In a large bowl stir together flour, buttermilk powder or milk powder, baking powder, baking soda, and salt. With a pastry cutter, cut in shortening and pesto until mixture resembles coarse crumbs. Make a well in the center; add water all at once. Stir just until dough clings together.
2.
Turn out onto a lightly floured surface. Knead gently for 10 to 12 strokes. Roll or pat to 1/2-inch thickness. Cut with a 2-1/2-inch biscuit cutter, dipping cutter into flour between cuts. Place biscuits on an ungreased baking sheet. Bake in a 450 degree F oven for 8 to 10 minutes or until golden.

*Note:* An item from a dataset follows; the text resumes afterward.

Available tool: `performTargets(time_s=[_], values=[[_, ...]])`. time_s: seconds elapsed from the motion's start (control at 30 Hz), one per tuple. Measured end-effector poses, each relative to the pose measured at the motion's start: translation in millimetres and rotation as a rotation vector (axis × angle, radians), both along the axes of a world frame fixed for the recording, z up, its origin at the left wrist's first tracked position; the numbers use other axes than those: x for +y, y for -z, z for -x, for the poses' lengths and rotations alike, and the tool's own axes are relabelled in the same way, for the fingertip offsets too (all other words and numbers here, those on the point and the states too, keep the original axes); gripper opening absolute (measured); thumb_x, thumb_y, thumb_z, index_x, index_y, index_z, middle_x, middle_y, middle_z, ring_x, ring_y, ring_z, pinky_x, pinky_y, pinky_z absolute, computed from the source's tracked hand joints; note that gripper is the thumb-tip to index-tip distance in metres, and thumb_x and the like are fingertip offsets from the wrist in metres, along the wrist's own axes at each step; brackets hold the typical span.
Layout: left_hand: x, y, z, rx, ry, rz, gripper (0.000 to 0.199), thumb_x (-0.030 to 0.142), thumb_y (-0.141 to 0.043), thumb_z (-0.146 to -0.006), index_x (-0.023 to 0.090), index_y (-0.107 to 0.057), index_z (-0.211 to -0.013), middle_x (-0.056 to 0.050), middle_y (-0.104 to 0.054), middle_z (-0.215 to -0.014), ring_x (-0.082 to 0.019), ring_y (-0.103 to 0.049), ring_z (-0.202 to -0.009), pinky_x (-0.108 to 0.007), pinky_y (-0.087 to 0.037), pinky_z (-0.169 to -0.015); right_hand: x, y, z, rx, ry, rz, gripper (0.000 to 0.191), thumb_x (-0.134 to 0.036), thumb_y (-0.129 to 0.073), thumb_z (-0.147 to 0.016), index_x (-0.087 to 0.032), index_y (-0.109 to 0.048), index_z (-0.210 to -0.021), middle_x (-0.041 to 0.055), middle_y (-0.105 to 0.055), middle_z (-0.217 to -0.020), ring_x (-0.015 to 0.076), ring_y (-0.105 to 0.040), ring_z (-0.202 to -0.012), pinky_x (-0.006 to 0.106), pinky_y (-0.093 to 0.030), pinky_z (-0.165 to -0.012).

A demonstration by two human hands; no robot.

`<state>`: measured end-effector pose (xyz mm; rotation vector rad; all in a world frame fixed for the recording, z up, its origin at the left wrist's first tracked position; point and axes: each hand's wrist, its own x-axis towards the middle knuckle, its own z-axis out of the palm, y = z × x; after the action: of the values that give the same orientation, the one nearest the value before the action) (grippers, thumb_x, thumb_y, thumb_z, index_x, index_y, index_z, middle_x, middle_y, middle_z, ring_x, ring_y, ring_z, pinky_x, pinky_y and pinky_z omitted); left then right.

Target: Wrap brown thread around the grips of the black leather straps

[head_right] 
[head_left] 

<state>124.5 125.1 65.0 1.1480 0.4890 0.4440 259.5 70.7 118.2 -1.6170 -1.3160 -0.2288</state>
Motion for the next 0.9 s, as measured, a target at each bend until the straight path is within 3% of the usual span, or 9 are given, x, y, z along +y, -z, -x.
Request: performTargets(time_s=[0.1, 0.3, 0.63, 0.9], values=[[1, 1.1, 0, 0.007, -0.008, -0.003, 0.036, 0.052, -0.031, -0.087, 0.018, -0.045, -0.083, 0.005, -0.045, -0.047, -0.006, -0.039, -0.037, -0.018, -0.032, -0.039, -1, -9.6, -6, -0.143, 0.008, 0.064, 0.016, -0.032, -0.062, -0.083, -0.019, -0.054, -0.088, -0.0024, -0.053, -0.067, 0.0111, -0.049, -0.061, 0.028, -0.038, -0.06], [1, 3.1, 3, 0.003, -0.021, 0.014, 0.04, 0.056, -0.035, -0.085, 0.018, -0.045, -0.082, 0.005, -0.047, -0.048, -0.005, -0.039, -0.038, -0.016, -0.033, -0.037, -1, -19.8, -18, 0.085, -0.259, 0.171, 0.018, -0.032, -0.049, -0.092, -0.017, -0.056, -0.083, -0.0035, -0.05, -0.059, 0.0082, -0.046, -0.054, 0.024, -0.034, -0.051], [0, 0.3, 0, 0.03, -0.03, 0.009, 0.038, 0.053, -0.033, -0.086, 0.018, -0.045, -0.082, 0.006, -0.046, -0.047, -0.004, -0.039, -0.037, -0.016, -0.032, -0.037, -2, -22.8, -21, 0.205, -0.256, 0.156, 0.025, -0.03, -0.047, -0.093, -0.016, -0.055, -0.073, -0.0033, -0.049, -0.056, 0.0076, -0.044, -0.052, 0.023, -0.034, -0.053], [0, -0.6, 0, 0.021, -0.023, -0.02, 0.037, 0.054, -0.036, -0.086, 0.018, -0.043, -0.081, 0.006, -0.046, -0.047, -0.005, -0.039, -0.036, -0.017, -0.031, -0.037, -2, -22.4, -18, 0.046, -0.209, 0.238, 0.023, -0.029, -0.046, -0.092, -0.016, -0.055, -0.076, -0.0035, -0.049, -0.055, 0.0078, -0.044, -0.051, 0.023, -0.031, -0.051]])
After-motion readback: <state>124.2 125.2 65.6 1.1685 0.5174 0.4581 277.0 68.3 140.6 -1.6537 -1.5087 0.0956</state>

Makes 10 to 12 biscuits.
Make-Ahead Tip
Wrap cooled biscuits in foil; place in airtight freezer containers or plastic freezer bags. Seal, label, and freeze up to 1 month. To serve, bake foil-wrapped biscuits in 350 degree F oven for 10 to 15 minutes or until warm.
Nutrition information
Per serving: Calories 175, Total Fat 8 g, Cholesterol 2 mg, Sodium 180 mg, Carbohydrate 21 g, Fiber 1 g, Protein 4 g. Percent Daily Values are based on a 2,000 calorie diet.